Metropolitan Chamber of Commerce and Industry, Dhaka
- Formation: 1904
- Type: Non-profit organization
- Legal status: Association
- Focus: Business advocacy
- Location: Dhaka, Bangladesh;
- Region served: Bangladesh
- Key people: Mr. Kamran T. Rahman (President)
- Website: www.mccibd.org
- Formerly called: Narayanganj Chamber of Commerce; Dhaka-Narayanganj Chamber of Commerce; Dhaka-Narayanganj Chamber of Commerce and Industry;

= Metropolitan Chamber of Commerce and Industry, Dhaka =

Metropolitan Chamber of Commerce and Industry, Dhaka (MCCI), established in 1904, is the oldest trade organization of Bangladesh.

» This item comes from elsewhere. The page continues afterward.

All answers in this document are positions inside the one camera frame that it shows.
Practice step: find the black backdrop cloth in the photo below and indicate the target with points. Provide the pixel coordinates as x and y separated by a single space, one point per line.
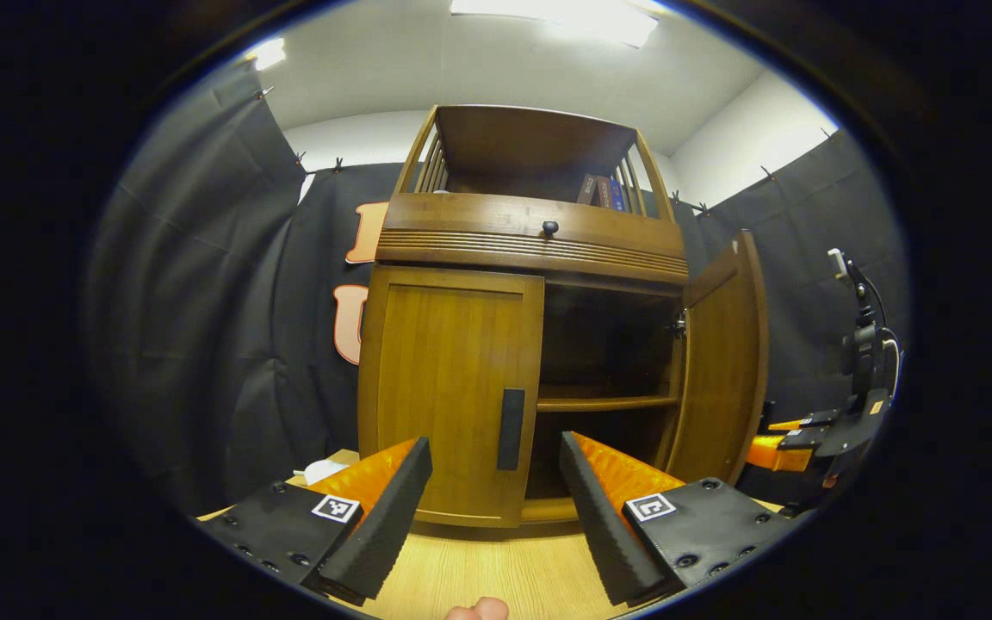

== History, mission and vision ==
MCCI is represented in many Advisory Councils as well as Committees formed by various ministries of Government of Bangladesh. Also maintains effective working relations with development partners like World Bank Group, Asian Development Bank (ADB), Japan External Trade Organization (JETRO), Japan International Cooperation Agency (JICA), Asia Foundation. MCCI has a long history of joint collaboration and corporate understanding. The chamber published regular publications based on Bangladesh's economy and business sector. Also published research report.